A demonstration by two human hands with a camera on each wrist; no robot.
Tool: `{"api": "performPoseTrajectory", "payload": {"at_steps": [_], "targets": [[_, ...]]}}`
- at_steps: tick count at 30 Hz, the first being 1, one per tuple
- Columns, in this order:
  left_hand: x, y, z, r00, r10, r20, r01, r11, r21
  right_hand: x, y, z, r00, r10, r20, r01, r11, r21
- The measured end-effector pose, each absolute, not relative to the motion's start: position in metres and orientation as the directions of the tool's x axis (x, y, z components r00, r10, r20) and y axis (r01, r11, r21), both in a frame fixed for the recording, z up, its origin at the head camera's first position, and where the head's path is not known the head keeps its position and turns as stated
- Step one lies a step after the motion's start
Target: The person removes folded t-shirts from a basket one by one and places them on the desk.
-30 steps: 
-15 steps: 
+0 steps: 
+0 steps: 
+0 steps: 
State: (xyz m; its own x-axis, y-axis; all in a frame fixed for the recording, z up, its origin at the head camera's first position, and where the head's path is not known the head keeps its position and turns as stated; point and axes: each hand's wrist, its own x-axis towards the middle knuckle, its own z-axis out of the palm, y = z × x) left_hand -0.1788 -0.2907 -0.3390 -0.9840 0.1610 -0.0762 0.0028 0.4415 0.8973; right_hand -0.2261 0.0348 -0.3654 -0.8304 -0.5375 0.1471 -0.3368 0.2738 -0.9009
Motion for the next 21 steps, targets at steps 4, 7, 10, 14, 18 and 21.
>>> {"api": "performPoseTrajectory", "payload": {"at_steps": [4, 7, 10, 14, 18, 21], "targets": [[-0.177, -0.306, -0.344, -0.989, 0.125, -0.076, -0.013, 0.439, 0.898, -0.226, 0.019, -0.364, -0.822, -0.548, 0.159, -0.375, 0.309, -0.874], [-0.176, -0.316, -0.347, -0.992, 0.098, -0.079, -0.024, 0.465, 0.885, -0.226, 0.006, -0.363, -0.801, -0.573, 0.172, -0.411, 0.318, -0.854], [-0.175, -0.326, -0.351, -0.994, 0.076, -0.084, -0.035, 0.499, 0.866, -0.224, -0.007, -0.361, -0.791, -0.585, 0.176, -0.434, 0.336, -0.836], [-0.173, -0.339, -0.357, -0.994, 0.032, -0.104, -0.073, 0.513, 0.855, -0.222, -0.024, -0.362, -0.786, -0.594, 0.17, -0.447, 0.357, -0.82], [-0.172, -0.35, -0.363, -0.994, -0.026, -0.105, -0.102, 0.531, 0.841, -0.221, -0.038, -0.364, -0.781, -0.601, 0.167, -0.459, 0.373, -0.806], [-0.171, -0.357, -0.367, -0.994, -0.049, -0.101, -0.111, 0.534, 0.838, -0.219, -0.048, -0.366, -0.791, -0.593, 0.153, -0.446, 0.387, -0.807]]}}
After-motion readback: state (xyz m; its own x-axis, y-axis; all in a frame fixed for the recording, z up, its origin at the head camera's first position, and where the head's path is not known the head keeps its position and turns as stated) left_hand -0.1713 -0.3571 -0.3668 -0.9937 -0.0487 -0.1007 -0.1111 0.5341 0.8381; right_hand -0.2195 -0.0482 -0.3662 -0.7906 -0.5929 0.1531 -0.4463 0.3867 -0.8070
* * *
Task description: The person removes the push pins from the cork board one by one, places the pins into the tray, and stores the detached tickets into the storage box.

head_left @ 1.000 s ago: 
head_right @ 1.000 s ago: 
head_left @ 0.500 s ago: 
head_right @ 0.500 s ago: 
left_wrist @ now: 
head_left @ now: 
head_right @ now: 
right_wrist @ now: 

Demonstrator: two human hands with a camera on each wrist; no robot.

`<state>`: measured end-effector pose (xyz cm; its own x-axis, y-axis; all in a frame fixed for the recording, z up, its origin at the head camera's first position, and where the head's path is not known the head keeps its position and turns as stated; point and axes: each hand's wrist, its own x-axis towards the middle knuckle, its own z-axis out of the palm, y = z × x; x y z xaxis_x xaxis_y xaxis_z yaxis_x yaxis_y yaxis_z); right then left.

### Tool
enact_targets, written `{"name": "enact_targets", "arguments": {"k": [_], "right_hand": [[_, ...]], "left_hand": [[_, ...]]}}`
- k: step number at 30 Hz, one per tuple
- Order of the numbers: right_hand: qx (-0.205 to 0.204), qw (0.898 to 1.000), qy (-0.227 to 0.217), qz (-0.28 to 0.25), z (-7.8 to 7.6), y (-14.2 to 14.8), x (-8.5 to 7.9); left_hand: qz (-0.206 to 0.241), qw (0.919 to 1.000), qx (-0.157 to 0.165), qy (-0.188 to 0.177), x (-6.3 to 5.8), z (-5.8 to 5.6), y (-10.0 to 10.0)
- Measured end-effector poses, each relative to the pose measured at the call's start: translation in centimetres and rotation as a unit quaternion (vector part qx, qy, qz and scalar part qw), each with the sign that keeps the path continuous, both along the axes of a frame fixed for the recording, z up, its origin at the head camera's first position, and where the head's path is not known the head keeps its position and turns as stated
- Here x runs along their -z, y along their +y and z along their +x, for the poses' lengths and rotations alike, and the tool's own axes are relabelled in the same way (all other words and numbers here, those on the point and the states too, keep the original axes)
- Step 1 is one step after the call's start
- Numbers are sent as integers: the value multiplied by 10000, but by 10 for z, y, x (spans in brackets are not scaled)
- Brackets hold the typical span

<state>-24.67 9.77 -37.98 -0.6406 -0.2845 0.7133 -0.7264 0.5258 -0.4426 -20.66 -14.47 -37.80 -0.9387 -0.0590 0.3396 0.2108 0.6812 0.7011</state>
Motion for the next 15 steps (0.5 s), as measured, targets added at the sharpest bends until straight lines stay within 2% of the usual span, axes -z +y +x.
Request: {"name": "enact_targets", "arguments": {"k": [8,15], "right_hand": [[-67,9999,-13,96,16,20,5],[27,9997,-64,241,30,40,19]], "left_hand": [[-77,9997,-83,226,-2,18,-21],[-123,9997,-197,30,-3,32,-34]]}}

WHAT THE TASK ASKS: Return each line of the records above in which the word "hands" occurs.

WORKED SOLUTION:
A demonstration by two human hands with a camera on each wrist; no robot.
Demonstrator: two human hands with a camera on each wrist; no robot.

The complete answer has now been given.